“There is no such thing as a worthless conversation, provided you know what to listen for. And questions are the breath of life for a conversation.”
James Nathan Miller
“If you have an important point to make, don’t try to be subtle or clever. Use a pile driver. Hit the point once. Then come back and hit it again. Then hit it a third time-a tremendous whack.”
One of the most common problems that people may run into in conversations – based on my own experiences, emails/comments I get and feedback from people in real life – is that their heads go empty and they don’t know what to say next. The conversation stalls and there is even perhaps an uncomfortable silence.
So how can you overcome this challenge?
Here’s what I do.
Why does this problem even come up?
First, here’s my short explanation why you might run into this problem. One reason might be that you are simply not prepared or out of your “regular world” (meaning for example that you go to a party to watch the finals in the world championship in rugby but know nothing about the sport while the other people are huge fans).
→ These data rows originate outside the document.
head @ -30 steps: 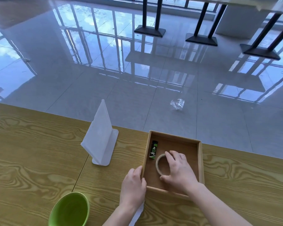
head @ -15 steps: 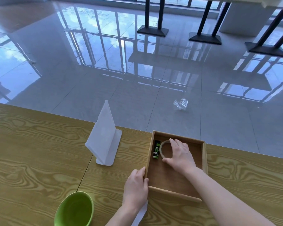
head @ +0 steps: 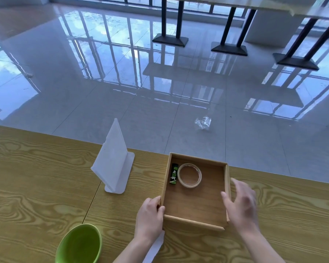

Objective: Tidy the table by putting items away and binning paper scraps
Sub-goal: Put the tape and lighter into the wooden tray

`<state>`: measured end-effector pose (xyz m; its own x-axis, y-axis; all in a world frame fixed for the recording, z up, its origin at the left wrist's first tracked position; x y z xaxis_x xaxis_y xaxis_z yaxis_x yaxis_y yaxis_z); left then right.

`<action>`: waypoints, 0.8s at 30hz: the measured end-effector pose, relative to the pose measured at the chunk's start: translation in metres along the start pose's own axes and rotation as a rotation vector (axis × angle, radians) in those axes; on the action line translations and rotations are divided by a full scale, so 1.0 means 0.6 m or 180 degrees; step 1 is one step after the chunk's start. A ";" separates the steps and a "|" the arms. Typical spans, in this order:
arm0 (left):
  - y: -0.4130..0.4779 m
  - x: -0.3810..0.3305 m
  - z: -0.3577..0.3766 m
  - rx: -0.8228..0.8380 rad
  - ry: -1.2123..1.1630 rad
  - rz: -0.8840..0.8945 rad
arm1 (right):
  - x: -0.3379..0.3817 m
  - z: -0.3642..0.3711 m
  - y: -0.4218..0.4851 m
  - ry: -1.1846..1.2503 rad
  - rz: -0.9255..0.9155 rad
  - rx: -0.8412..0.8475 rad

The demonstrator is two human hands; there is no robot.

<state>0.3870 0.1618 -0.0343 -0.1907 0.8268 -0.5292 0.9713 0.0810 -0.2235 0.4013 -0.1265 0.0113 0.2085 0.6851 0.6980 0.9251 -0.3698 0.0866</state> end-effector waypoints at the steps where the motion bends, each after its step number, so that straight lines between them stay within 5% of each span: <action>1: 0.000 -0.001 0.000 0.0002 0.0011 -0.0010 | -0.016 -0.004 -0.003 -0.0015 0.0263 0.0026; 5: 0.001 -0.001 -0.004 -0.0004 0.0025 -0.0058 | -0.045 0.012 -0.015 -0.0025 0.0984 0.0444; 24: 0.005 0.069 -0.067 -0.0489 -0.0163 -0.0729 | 0.019 0.083 -0.017 0.0309 0.0753 0.0641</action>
<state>0.3878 0.2187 -0.0242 -0.4108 0.7483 -0.5208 0.9115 0.3491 -0.2174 0.4098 -0.0836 -0.0171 0.4028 0.5284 0.7474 0.9008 -0.3734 -0.2216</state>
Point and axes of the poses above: each hand's wrist, its own y-axis towards the middle knuckle, its own z-axis out of the palm, x = y × z, the point moved 6 cm from there along y, towards the middle knuckle, and after that the axes turned 12 degrees about y, right-handed, at the moved point
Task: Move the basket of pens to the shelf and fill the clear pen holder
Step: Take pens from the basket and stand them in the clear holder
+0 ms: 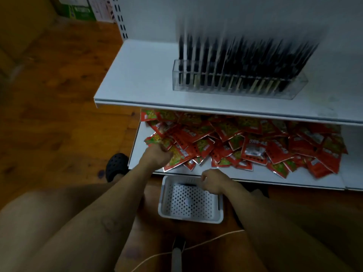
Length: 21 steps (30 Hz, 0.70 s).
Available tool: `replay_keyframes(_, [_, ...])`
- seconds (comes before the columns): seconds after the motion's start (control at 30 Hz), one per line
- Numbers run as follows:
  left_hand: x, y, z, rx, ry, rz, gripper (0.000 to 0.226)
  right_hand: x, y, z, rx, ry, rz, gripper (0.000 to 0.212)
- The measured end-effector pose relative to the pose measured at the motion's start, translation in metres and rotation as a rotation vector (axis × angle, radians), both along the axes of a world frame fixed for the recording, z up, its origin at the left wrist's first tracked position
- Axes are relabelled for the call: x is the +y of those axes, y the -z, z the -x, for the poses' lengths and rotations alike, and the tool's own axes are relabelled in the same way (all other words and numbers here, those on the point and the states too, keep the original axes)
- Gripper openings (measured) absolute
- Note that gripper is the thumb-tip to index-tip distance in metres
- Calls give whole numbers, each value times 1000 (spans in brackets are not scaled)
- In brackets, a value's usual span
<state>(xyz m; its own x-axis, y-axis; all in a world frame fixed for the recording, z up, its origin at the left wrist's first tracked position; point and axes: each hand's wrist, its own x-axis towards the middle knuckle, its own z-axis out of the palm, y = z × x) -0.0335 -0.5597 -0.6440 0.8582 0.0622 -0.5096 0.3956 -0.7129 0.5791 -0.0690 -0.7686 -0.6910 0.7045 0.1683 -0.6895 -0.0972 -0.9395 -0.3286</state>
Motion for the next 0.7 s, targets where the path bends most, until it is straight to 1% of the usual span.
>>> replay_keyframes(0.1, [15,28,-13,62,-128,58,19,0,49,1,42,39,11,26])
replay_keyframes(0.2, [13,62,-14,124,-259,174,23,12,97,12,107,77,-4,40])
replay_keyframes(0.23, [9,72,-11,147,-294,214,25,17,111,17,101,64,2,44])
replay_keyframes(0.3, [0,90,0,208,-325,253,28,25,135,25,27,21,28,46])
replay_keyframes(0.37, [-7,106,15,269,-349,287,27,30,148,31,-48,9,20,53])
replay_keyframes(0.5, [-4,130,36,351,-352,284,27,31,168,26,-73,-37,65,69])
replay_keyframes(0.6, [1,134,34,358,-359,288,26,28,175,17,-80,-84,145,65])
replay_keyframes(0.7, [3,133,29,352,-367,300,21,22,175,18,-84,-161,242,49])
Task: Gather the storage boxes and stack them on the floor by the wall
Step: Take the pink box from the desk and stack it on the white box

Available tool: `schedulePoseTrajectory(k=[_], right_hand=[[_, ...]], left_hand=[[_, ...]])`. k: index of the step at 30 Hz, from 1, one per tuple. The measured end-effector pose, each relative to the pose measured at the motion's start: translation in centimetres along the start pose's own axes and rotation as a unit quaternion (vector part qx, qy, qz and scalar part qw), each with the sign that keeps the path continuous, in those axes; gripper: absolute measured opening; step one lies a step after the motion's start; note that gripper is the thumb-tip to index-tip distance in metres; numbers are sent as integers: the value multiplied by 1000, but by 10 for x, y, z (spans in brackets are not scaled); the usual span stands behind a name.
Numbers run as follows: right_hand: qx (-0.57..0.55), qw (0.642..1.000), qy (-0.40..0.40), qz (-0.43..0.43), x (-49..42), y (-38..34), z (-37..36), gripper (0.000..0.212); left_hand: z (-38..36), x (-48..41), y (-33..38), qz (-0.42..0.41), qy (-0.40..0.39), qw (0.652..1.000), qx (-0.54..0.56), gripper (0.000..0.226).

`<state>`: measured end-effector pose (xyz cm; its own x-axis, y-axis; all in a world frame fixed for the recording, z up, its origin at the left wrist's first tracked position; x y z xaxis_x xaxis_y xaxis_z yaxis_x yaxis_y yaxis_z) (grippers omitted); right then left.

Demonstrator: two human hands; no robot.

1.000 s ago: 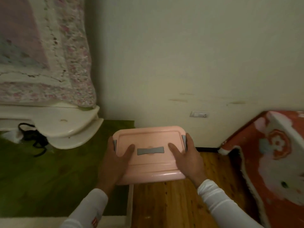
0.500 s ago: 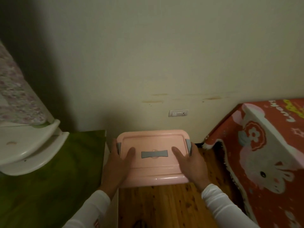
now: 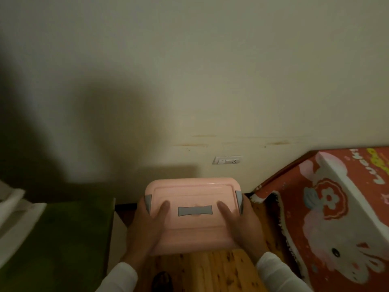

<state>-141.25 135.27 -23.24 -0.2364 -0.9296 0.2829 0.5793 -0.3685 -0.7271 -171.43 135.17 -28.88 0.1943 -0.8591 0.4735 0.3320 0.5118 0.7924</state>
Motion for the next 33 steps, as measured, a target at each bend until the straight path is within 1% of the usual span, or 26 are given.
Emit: schedulePoseTrajectory(k=[3,7,11,16,17,20,22,25,28,33], right_hand=[[2,1000,-15,-10,-22,1,-10,67],[24,999,-38,-17,-50,12,-32,73],[4,997,-63,-46,-76,44,-63,83],[2,994,-93,-60,-109,91,-94,84],[1,993,-98,-62,-118,102,-100,86],[-2,991,-113,-65,-138,129,-116,90],[2,990,-126,-67,-152,149,-130,89],[-6,987,-143,-67,-172,180,-155,86],[-10,988,-144,-60,-194,200,-173,83],[-17,988,-145,-43,-236,230,-208,78]], left_hand=[[-3,-16,-3,6,0,1000,15,70],[-7,-34,-19,29,10,999,31,72],[-21,-54,-40,53,13,998,40,69],[-50,-81,-75,86,16,995,40,60],[-58,-87,-84,95,19,994,43,61],[-82,-102,-110,118,16,992,45,77],[-97,-114,-131,132,18,990,35,78],[-118,-137,-159,139,22,989,37,75],[-132,-159,-179,141,25,989,38,73],[-150,-204,-211,136,13,989,48,76]])
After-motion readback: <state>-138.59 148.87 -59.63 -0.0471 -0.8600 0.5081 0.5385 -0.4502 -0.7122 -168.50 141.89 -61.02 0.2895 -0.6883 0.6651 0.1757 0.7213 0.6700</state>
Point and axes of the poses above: each hand's wrist, its own x-axis away from the middle knuckle, its own z-axis out of the back of the hand, y = z × x, the point moved 10 cm from there along -x, towards the middle knuckle, and after that the axes turned 9 degrees about -y, right-handed, at the moved point
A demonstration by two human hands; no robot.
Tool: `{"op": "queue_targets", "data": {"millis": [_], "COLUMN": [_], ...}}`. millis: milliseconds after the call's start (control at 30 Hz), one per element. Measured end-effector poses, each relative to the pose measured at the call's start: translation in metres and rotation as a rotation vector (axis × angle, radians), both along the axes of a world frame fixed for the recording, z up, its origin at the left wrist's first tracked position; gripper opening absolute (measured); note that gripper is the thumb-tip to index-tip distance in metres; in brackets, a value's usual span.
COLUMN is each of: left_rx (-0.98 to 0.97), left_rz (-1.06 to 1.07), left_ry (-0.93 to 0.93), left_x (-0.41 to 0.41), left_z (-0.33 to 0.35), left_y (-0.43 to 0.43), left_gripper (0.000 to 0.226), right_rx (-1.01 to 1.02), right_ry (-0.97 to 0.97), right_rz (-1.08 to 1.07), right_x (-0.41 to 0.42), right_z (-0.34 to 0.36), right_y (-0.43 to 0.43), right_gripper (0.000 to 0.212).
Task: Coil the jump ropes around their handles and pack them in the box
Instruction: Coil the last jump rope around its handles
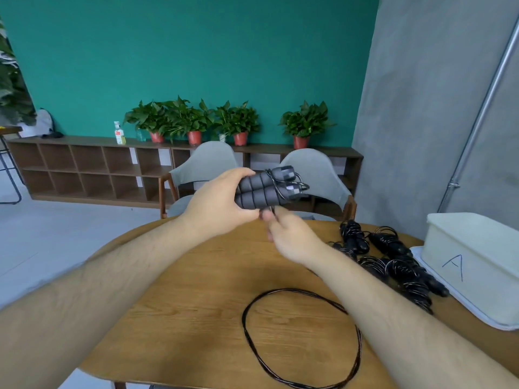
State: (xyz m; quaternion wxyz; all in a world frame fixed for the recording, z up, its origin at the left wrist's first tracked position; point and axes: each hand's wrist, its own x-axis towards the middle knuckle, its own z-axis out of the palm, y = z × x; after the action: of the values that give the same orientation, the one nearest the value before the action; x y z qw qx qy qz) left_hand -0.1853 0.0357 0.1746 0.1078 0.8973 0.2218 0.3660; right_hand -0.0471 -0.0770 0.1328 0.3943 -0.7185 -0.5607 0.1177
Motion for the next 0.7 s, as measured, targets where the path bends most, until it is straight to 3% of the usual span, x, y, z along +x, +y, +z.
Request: {"op": "queue_targets", "data": {"millis": [167, 300, 533, 700], "left_rx": [0.245, 0.371, 0.422, 0.314], "left_rz": [0.281, 0.305, -0.063, -0.280], "left_ry": [0.250, 0.442, 0.550, 0.443], "left_x": [0.008, 0.004, -0.011, -0.020], "left_z": [-0.013, -0.027, -0.041, -0.029], "left_y": [0.027, 0.035, 0.028, 0.013], "left_gripper": [0.042, 0.045, 0.040, 0.042], "right_rx": [-0.340, -0.211, -0.108, 0.042], "right_ry": [-0.136, -0.348, -0.681, -0.641], "right_rz": [0.103, 0.153, 0.219, 0.242], "right_x": [-0.022, -0.022, 0.006, 0.025], "right_z": [-0.008, 0.010, 0.041, 0.043], "right_y": [0.002, -0.006, -0.011, -0.011], "right_gripper": [0.022, 0.022, 0.023, 0.037]}}
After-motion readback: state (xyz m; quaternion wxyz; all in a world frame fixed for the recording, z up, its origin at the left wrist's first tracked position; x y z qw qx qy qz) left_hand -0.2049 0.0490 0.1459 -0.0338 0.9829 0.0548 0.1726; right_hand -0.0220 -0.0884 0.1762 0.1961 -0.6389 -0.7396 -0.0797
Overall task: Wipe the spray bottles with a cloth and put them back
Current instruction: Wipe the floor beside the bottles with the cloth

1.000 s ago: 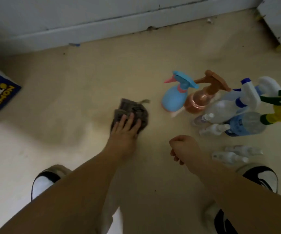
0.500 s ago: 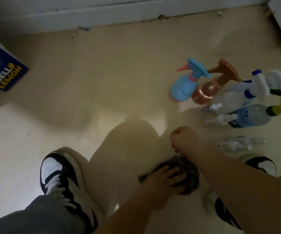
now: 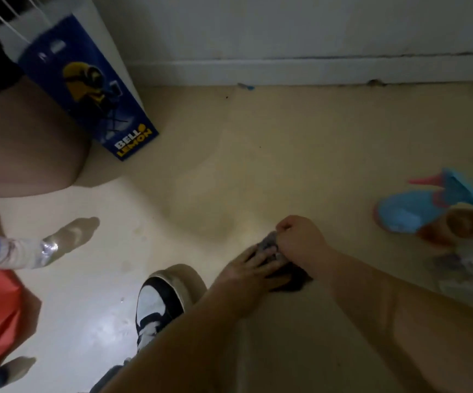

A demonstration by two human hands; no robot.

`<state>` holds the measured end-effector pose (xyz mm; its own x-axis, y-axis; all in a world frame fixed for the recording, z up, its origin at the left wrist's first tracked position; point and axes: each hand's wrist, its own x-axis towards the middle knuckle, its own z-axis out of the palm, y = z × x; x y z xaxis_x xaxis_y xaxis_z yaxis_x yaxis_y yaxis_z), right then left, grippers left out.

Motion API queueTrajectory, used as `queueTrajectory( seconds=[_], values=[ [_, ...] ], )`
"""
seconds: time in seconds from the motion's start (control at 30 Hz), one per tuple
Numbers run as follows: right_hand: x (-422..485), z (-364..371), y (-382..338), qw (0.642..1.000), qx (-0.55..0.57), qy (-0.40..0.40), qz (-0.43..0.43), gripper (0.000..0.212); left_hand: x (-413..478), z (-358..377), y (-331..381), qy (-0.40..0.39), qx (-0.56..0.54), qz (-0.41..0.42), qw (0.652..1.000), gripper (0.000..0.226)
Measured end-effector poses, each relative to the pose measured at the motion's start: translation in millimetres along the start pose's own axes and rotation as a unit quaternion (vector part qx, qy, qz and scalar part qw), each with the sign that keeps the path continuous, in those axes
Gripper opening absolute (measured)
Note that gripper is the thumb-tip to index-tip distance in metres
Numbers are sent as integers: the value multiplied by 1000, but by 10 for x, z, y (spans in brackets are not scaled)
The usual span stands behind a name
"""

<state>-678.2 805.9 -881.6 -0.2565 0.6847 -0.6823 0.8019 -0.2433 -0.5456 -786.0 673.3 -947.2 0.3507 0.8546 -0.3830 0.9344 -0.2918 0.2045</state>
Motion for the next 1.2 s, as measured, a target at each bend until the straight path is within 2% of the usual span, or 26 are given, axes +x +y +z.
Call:
queueTrajectory(
  seconds=[0.07, 0.13, 0.17, 0.23, 0.3, 0.43, 0.47, 0.5, 0.6, 0.7, 0.77, 0.83, 0.9, 0.97, 1.0, 1.03, 1.07, 1.1, 1.13, 1.17, 1.2],
  values=[
    [92, 69, -159, 1000, 0, -6, -19, 13, -73, -48, -386, 5, -1, -139, 990, 61],
    [205, 113, -312, 1000, 17, -22, -13, 16, -162, -86, -697, 12, -7, -284, 959, 70],
    [252, 128, -384, 999, 24, -29, -10, 16, -218, -87, -821, 10, -19, -346, 938, 71],
    [374, 164, -517, 999, 28, -39, -9, 16, -267, -106, -1003, 23, -107, -472, 875, 66],
    [423, 188, -593, 999, 21, -45, -20, 18, -201, -111, -1062, 37, -194, -548, 813, 64],
    [609, 70, -596, 998, 24, 5, -53, 16, 325, -261, -1172, 82, -262, -620, 735, 63],
    [629, -7, -561, 997, 29, 30, -58, 15, 480, -336, -1210, 81, -270, -611, 739, 63],
    [638, -100, -513, 996, 38, 55, -58, 15, 648, -417, -1229, 73, -269, -588, 759, 63],
    [592, -405, -301, 986, 73, 141, -48, 15, 1162, -614, -1080, 46, -230, -485, 842, 64],
    [503, -685, -49, 975, 77, 208, -30, 10, 1592, -627, -495, 31, -176, -332, 926, 66],
    [433, -814, 123, 974, 76, 215, -15, 8, 1697, -512, 67, 38, -144, -213, 966, 73],
    [350, -905, 291, 976, 58, 210, -2, 9, 1633, -325, 595, 54, -111, -97, 988, 65],
    [252, -937, 431, 979, 37, 200, 5, 10, 1422, -87, 915, 61, -90, 18, 994, 45],
    [171, -923, 509, 984, 33, 174, 10, 12, 1191, 95, 842, 64, -79, 103, 990, 39],
    [133, -909, 507, 987, 31, 159, 12, 12, 1084, 138, 669, 69, -37, 129, 989, 42],
    [113, -892, 497, 989, 26, 148, 12, 11, 988, 143, 446, 69, 15, 136, 988, 46],
    [102, -880, 484, 990, 23, 141, 11, 10, 900, 110, 206, 72, 40, 107, 991, 50],
    [96, -868, 466, 990, 28, 137, 13, 10, 817, 29, -45, 78, 30, 23, 996, 54],
    [90, -856, 440, 990, 42, 131, 17, 11, 727, -72, -288, 88, 8, -95, 992, 59],
    [89, -841, 420, 990, 60, 124, 21, 12, 641, -169, -496, 86, -19, -223, 971, 62],
    [91, -827, 403, 990, 76, 118, 21, 14, 583, -251, -650, 77, -54, -350, 932, 62]
  ],
)
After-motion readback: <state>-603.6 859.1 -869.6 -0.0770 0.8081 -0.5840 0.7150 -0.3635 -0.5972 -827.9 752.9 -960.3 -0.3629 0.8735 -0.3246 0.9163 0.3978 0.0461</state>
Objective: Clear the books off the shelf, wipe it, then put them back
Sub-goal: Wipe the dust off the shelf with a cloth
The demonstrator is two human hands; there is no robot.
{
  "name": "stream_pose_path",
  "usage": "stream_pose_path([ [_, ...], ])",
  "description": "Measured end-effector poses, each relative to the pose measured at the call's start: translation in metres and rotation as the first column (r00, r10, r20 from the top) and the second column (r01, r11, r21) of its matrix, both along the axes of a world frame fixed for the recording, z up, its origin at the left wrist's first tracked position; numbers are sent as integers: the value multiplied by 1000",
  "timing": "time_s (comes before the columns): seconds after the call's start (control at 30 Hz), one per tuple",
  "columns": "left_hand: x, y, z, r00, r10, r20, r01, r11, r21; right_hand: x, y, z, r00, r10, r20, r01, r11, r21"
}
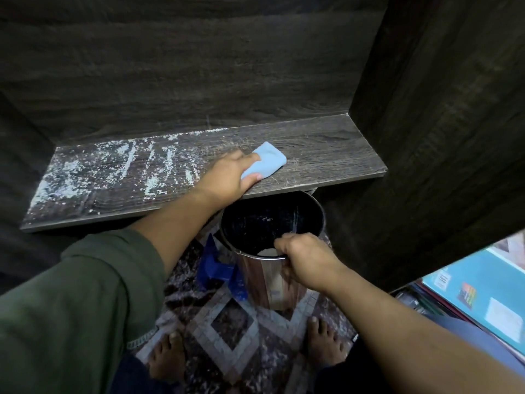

But a more common reason why you may run into this problem is that you feel that you need to say the “right thing”. You may want to not want to appear stupid by saying the wrong things or asking the wrong question. Or you want to impress someone.
1. You don’t have to be perfect.
Realize that you don’t always have to have the best answer or say the perfect thing. No one is expecting that except you.
Setting such ridiculous expectations just screws with your mind and improves nothing. Instead it can lead to a sort of performance anxiety that winds up paralyzing your mind. And so you don’t know what to say next.
2. Don’t think too much.
When you think too much you tend to have your focus inwards. You become self conscious, start to question yourself and fear what the future may bring. You get stuck between options for what to say and nothing comes out.
If you instead bring your awareness back the present moment you shift your focus outwards again. You notice what the people you are talking to are actually saying, what is happening in your conversation and around you.
This is the natural headspace stay in when you’re in a conversation. It’s a place where you probably are most of the time with your closest friends and family.
So how do you get into this comfortable and social headspace?
- Breathe or observe. The simplest way to reconnect with the now is to just focus on your breathing or to observe and take in your surroundings with all your senses for just a minute.
- Assume rapport. Basically, instead of going into a conversation or meeting nervously and thinking “how will this go?” you assume that you and the person(s) will establish a good connection (rapport). How do you do that? Just before the meeting, you just think/pretend that you’ll be meeting a good friend. Then you’ll naturally slip into a more comfortable, confident and enjoyable emotional state and frame of mind. In this state of mind conversation tends to flow more naturally without much thinking. Just like with your friends.
You may want to do a combination of breathing to relax if you feel tense and stressed and then you assume rapport to bring yourself into an even more positive headspace. Going straight from nervous to assuming rapport successfully may be too big of a leap.
3. Tap into curiosity.
When you are stuck in some kind of negative emotional state then you are closed up. You tend to create division in your world and mind. You create barriers between you and other things/people.
Curiosity on the other hand is filled with anticipation and enthusiasm. It opens you up. And when you are open and enthusiastic then you have more fun things to think about than focusing on your nervousness or fear. So be curious.
But when you are curious, don’t get stuck in the questions game where the conversation turns into an interrogation. Mix the questions up with making statements. Instead of asking what someone’s favorite film is just tell them what your favorite one is and the let them continue from that statement.
Find something in what you are already talking about to help you move into the next topic. The topic of fishing lure commercials on TV can help you bounce over to the time you and your uncle got trapped in boat without fuel while fishing. And then you and the people in the conversation can go on to talking about family or the oil problems the world is facing.
You can also find inspiration for topics by simply observing your surroundings.
The tips above should help you out but if you get really stuck anyway then you may want prepare and have a few topics in your mental backpocket.
- The person you are talking to. Again, curiosity is good because people like to talk about themselves.
- Passions. People love to share positive emotions and usually like to know what makes the other person tick.
- Watercooler topics and the news. It never hurts to be updated on what’s happening in the world.
6. Do the right thing.
This is more of a long-term solution but it makes conversations and just about anything easier and makes your life flow in a natural way.
If your thoughts and actions aren’t in harmony then you don’t feel so good about yourself. You feel like you are disappointing yourself and your self esteem sinks. If you on the other hand do what you deep down think is the right thing as much as you can then you feel like you deserve good things in life (and so the need to impress anyone significantly decreases). You feel confident and alive.
This does of course come through in a major way in any interaction.